Frome grunted his agreement, and Javi hung up. He hesitated with the phone in his hand and wrestled over whether or not to call Cloister. He needed to talk to him and make sure they were on the same page about last night. But he also needed to get on the road if he was going to get to RJD Correctional Facility and back in time to look over the Utkin files.
He also didn’twantto have an awkward conversation. So the phone went in his pocket, and he got in the car and switched the engine on with a touch of a button. The radio beeped gently as it synced with his phone, and his driving playlist queued itself up automatically. Javi canceled it midsong, glanced over his shoulder briefly as he pulled out of the space, and put the phone into dictation mode.
It was two and half hours to the State prison on a good day. Throw in at least one traffic jam, and Javi would have time to narrate most of the reports he’d put on a back burner during the week.
PRISONS ALWAYSsmelled foul. It was a mixture of body fluids, boiled grease, and misery.
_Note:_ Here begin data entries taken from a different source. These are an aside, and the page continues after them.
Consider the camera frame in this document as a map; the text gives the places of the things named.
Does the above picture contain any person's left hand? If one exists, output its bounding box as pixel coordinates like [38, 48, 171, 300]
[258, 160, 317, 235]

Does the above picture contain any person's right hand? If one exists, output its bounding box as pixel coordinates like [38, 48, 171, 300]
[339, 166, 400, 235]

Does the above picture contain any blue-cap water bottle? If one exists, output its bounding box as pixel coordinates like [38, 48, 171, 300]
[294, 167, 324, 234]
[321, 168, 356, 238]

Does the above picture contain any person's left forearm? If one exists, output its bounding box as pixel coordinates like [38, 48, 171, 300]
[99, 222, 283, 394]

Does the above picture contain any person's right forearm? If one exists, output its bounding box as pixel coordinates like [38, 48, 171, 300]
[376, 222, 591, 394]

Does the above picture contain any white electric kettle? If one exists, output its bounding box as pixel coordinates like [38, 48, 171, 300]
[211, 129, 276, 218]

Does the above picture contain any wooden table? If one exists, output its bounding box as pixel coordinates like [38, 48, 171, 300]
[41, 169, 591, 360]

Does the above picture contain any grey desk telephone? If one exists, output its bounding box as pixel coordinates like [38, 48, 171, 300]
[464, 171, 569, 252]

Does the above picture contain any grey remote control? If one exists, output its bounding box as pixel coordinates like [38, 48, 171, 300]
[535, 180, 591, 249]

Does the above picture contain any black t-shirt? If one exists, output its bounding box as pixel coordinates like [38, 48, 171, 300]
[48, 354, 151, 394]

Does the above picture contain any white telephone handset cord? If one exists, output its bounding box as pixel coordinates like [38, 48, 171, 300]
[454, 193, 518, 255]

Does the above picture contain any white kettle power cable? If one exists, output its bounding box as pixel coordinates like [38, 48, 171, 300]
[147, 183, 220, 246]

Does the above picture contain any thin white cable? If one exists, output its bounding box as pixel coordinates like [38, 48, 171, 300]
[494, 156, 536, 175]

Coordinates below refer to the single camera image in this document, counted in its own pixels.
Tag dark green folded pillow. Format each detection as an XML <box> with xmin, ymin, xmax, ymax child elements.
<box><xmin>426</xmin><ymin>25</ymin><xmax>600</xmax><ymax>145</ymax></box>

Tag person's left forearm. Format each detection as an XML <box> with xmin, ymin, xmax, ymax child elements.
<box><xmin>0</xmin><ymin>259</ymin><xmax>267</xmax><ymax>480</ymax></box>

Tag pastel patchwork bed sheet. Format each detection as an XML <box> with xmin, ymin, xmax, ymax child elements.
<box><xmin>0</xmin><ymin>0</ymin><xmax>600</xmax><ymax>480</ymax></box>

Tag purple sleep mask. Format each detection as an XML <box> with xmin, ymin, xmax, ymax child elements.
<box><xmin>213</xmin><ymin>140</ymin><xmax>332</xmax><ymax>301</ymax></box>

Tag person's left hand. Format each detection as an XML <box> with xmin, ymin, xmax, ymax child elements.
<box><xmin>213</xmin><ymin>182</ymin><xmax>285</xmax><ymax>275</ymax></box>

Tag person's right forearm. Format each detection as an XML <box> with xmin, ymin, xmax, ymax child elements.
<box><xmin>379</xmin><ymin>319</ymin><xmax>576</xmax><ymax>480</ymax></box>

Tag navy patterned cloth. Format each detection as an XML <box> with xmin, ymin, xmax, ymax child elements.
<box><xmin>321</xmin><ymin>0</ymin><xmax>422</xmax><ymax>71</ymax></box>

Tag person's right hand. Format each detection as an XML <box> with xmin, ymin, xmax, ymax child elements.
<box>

The prisoners probably had more pressing issues to worry about, but it caught in Javi’s nose whenever he had to visit.
He sat on the hard metal chair in the interview room with Branko Nemac’s file open on the table in front of him as he flicked through it. The photo attached was of a smiling, middle-aged man with a nicely starched collar and a sharply trimmed beard standing in for an actual chin. The leader of a local Albanian gang, Nemac thought he was untouchable until Saul linked the murder of a young waitress to the outwardly affable gangster.
He killed her because he thought she spat in his food.
There were plenty of criminals with a reason to have a grudge against Agent Saul Lee, but Nemac was the only one with a grudge and the resources to do something about it. He wasn’t the boss these days. That hostile takeover had left three people dead and Nemac short half a lung, but he still had contacts. More importantly, or so the FBI believed, he still had access to a significant amount of money he’d skimmed off the top over the years. In his circles the money meant more than the loyalty.
The shuffle-rattle of chains in the hallway distracted Javi from the file. He flipped the cover shut as he looked up and kept his face composed as the door opened and Nemac shuffled into the room.
The meticulously barbered beard was scruffier, and the affability had worn off. Otherwise Nemac hadn’t changed. He still smiled too much.
“Agent Merlo. The pretty boy,” he said. “I’d heard you stepped into Lee’s shoes. Who’d have thought he had a heart, eh?”
The guards shoved him into a chair and cuffed his hands securely to the table. He went along with it genially and tapped his fingertips absently on the scuffed Formica. Job done, the guards gave Javi the usual list of rules and told him to yell if he needed help.
Javi waited until they left the room, and then he raised his eyebrows at Nemac.
“It sounds like you’re still holding a grudge against Agent Lee,” he said.
“Me?” Nemac asked. “He’s dead. I’m not. I win.”
“You’re still in here.”
Nemac shrugged. “And he’s in the dirt. I still win.”
“Winning seems very important to you,” Javi noted.
Contempt twisted Nemac’s face. “That’s because I’m a winner.” He slapped his cuffed hand on the table. “You know who says winning isn’t important? People who don’t win.”
“So when Agent Lee arrested you, that must have been a blow.”
A humorless smile folded Nemac’s mouth. “Don’t think anyone fucking enjoys it.”